Transformation! What it means and how to drive it

We are often asked to achieve objectives that seem unattainable, but many things are possible when we have the right skills and mindset.  At our October meeting, our expert panel taught us why we keep getting stuck in the same ruts, and how members at all levels of a company can create both personal and organizational transformation with some introspection and willingness to take risks. We also heard a great case study about Uber!

Opening Remarks and Housekeeping -   Taline Karasseferian, PMCQ Director

  • Thank you to all our partners for your generous support. 
  • Thank you to McCann for doing the creative for this event and Novartis for their sponsorship of the event.
  • Our next meeting is on November 19th and will feature EMR experts from EMREACH to tell us how electronic medical records are transforming clinical practice. Hope to see you there!
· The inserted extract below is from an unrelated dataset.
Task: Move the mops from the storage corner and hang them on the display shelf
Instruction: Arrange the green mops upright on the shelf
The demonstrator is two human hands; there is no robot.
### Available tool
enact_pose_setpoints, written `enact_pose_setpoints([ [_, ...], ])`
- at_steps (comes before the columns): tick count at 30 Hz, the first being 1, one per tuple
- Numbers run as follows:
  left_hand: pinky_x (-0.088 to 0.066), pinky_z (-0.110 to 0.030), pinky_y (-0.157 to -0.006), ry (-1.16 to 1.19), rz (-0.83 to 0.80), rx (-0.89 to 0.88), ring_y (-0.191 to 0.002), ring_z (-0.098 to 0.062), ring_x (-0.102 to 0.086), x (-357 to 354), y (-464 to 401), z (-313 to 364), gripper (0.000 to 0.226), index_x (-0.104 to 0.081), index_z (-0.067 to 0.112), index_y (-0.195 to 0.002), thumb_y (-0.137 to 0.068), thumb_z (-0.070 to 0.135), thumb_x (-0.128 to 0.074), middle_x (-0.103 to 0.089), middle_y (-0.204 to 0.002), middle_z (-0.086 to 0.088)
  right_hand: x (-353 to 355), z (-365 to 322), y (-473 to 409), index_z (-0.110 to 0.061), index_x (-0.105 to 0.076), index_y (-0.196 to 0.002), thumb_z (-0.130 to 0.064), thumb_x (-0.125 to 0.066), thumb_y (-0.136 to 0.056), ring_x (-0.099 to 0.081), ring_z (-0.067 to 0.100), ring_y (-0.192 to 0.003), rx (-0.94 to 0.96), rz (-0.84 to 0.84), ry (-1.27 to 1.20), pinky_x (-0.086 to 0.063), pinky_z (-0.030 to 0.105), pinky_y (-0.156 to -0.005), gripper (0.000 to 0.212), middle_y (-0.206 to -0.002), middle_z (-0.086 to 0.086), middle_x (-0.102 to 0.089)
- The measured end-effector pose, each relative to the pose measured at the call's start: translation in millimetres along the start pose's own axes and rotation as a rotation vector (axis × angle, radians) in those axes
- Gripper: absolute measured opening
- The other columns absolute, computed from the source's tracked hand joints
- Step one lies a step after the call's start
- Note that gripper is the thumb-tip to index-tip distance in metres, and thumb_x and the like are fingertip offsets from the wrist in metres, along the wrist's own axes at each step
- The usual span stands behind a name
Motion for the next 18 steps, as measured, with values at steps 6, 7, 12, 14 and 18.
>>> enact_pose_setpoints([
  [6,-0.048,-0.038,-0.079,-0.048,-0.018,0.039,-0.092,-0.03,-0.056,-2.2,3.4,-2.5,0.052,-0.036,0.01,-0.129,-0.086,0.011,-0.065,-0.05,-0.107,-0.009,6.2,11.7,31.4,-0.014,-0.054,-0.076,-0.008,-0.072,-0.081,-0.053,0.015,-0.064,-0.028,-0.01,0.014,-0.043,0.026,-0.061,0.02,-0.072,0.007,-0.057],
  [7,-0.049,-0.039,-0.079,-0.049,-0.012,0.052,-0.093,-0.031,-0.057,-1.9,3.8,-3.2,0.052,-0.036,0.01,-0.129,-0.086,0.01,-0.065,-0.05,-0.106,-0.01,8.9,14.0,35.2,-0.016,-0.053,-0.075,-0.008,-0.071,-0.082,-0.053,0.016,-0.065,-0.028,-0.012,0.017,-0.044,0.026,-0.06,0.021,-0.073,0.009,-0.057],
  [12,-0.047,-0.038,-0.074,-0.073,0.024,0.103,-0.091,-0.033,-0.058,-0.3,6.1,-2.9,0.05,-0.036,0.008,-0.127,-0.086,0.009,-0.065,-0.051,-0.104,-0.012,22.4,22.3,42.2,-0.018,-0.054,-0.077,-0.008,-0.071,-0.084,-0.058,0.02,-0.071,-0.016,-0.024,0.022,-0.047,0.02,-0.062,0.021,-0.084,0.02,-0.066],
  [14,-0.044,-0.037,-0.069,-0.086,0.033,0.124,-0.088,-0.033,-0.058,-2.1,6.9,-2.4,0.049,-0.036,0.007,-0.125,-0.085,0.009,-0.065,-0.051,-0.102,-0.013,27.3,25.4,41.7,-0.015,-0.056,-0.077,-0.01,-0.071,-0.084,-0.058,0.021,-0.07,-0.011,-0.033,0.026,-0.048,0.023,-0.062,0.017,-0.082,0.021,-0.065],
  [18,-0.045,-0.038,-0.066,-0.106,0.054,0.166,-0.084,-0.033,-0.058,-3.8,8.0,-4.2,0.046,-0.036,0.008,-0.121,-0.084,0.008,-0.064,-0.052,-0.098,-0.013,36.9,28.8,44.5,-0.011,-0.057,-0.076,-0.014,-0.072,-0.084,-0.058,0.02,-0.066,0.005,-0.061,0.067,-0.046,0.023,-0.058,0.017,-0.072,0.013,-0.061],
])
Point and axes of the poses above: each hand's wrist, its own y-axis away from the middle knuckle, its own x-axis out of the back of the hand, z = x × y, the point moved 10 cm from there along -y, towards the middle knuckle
Introduction of speakers -   Ben Massingham, Moderator

The meeting featured a panel of speakers:

  • Shelley Brown: President of Bromelin HR Consulting
  • Sandra Reich: Clinical Director of The Montreal Center for Anxiety & Depression
  • Martin Gray: Manager of Public Policy at Uber Canada

What is Transformation and Which Skills Are Required? -   Shelley Brown

  • Transformation is different than change management:
    • Change management is usually a reaction to an external influence and is about how to get people on board with a change; a typical model: establish motivation for change > analyse the situation > plan the direction > implement the change > review the direction > make adjustments along the way.
    • Transformation is much more internal and is a reflection exercise in appreciating what has been achieved and learning from past lessons; it includes shifting any limiting beliefs, writing and tracking concrete goals, and developing confidence.
  • Your thrive zone  is where self-expression, fulfilment, prosperity and impact intersect.
  • The work environment matters for transformation, so an organization’s culture and climate are important considerations.
    • Electronic Arts (EA) is an example of a great work environment; by giving employees one hour per day just to come up with ideas, EA became a transformative company.
  • There are several generations currently in the workplace: Generation Z/Screenagers (entering the workforce), Millennials, Generation X, and Baby Boomers.
    • A study by Deloitte showed that Generation X has the most transformative capabilities because millennials are currently more team-oriented and peer pressure is not conducive to transformation.
  • Skills we need to be transformative:
    • Critical thinking and problem solving
    • Collaboration across networks
    • Leading by influence, as opposed to direct authority
    • Agility and adaptability
    • Initiative and entrepreneurship
    • Effective oral and written communication
    • Assessing and analysing information
    • Curiosity, imagination and disruptive innovation
  • According to the Institute For the Future, by 2030, there will be a big shift in skills needed in the workplace due to increasing human–machine collaboration and co-dependence (fortunately, passion cannot be programmed, so the human aspect is still critical and technology will instead be used to reduce repetitive work):
    • Contextualized intelligence and nuanced understanding of culture, society, business, and people (i.e., taking experience and knowledge and putting it into the new context of what we have available to us from a technology perspective)
    • Entrepreneurial mindset
    • Personal brand cultivation
    • Automation literacy 
    • Computational sense making
  • How to make transformation happen:
    • Join or create a mastermind group.
    • Allow time for idea generation.
    • Have a vision, motivation, knowledge, goals, actions, and resources.
  • Considerations for managers:
    • Be a role model.
    • Build strong and committed teams.
    • Relentlessly pursue impact.
    • Give positive feedback, even when something fails, because failure is an important part of transformation.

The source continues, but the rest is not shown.